Au début de l'année, les investisseurs faisaient peu de cas d'un durcissement des échanges commerciaux pour cette industrie en croissance séculaire. La donne a changé mi-juin quand l'administration Trump a étendu à certains semiconducteurs ses projets de surtaxes. Des escarmouches, mais pas encore de bataille rangée. Un coup d'œil à la structure du marché permet de comprendre pourquoi.

Une croissance plurisectorielle

Le marché mondial des semiconducteurs pesait 412 milliards de dollars en 2017, selon les données issues du World Semiconductor Trade Statistics. La ventilation par destination (graphique 1) montre que les communications représentent le débouché le plus important pour l'industrie, avec 32% des ventes, devant l'informatique (30,3%), les produits électroniques de grande consommation (13,6%), l'industrie / administration (13,1%, dont 12,1% pour la seule industrie) et l'automobile (11%), qui fait l'objet d'un traitement à part. 
 

Les débouchés du secteur des semiconducteurs (source WSTS)

Et la tendance reste particulièrement robuste. Le WSTS a annoncé en mai tabler sur une croissance solide de 12,4% en 2018 (463 milliards de dollars), puis de 4,4% en 2019 (484 milliards de dollars).
 

Les ventes mondiales de semiconducteurs depuis 1997 (Source WSTS & SIA)

L'industrie est largement globalisée

Une analyse plus en profondeur, fournie par la Semiconductor Industry Association, un groupement professionnel représentatif du secteur quoique très américano-centré, montre que les intérêts économiques des Etats-Unis et de la Chine sont convergents. C'est même un euphémisme. En 2017, les industriels américains des semiconducteurs réalisaient 46% des ventes mondiales, loin devant la Corée (22%), le Japon (10%) et l'Europe (9%). Les chinois de Chine pesaient 5% et ceux de Taiwan 6%.

Mais où les américains vendent-ils le plus leurs puces ? En Chine pardi, où ils détenaient l'année dernière 50,5% d'un marché de 131,5 milliards de dollars. Car l'ancien Empire du Milieu draine près du tiers des ventes de "semis" dans le monde (32% exactement), tandis que la région Asie Pacifique représente plus de 60% du marché (Graphique 3).
 

Le marché d'Asie-Pacifique, plus de 60% des ventes mondiales (source WSTS et SIA)

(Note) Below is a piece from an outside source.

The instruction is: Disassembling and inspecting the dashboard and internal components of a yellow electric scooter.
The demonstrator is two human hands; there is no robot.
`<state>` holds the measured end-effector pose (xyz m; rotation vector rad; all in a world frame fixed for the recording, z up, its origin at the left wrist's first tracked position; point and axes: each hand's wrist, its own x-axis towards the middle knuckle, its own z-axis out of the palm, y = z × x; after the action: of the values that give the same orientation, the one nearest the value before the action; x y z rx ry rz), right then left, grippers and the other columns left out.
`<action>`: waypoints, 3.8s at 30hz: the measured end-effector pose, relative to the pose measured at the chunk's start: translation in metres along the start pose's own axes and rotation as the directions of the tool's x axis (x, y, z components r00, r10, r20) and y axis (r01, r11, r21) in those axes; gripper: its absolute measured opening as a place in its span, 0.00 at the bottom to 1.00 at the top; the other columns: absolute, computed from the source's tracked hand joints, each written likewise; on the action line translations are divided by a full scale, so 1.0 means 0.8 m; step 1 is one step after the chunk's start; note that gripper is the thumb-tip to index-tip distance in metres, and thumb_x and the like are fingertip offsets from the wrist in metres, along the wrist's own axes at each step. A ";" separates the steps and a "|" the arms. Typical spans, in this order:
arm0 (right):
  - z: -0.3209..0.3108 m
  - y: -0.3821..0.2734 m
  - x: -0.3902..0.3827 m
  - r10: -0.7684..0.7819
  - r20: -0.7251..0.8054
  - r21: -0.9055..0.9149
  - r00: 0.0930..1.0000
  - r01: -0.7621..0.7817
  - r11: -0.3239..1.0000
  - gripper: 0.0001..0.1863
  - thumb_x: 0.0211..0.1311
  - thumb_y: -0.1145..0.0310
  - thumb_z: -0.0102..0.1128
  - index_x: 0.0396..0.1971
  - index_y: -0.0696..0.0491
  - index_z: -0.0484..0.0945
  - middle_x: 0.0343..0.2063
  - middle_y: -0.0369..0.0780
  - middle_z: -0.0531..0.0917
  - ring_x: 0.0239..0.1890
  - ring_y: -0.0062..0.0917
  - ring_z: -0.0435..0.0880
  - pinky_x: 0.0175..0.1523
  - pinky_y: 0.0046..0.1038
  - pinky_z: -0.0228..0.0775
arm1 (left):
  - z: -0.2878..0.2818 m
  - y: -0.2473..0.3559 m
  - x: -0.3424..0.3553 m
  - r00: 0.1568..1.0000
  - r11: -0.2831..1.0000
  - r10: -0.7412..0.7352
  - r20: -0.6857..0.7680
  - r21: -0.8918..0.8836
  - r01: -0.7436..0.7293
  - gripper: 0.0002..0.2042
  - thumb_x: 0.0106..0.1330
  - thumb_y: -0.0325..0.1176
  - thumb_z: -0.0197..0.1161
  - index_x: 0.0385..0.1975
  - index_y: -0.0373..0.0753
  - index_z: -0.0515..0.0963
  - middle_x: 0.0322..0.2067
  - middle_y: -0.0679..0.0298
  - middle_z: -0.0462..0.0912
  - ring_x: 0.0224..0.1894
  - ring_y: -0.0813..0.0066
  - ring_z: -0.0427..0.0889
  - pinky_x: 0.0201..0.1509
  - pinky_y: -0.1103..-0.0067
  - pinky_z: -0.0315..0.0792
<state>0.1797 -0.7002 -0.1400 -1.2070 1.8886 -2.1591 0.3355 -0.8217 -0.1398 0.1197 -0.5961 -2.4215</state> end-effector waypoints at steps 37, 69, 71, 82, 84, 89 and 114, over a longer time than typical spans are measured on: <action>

Attention, cela ne signifie pas que les entreprises américaines produisent toutes leurs puces sur le territoire américain. C'est même un peu moins de la moitié en réalité, les autres installations étant basées à Singapour, à Taiwan, en Europe at au Japon essentiellement. Mais l'export de semiconducteurs depuis les Etats-Unis pèse malgré tout 44 milliards de dollars, soit le quatrième poste de l'économie américaine, au coude à coude avec l'automobile (47 milliards de dollars), derrière le pétrole raffiné (83 milliards de dollars) et l'aéronautique (121 milliards de dollars). Et emploie directement près de 240 000 personnes, tout en contribuant à entretenir 1 million d'emplois additionnels (la SIA estime qu'un emploi dans les semiconducteurs crée 4,89 emplois ailleurs dans l'économie US).

La SIA contre les surtaxes

Sans même aborder la question des produits technologiques assemblés en Chine pour aller ensuite inonder les marchés mondiaux, il est facile de comprendre qu'il existe une interdépendance majeure. Toute conservatrice qu'elle est, la SIA le sait d'ailleurs pertinemment. Elle a officiellement interpellé l'administration Trump sur les mesures annoncées mi-juin, les jugeant "contreproductives", même si elle partage l'analyse sur la nécessité de combattre les transferts de technologie forcés et les violations de propriété intellectuelle. Espérons qu'elle sera entendue... au-delà de l'engagement du Département du commerce de ne pas taxer les importations de smartphones.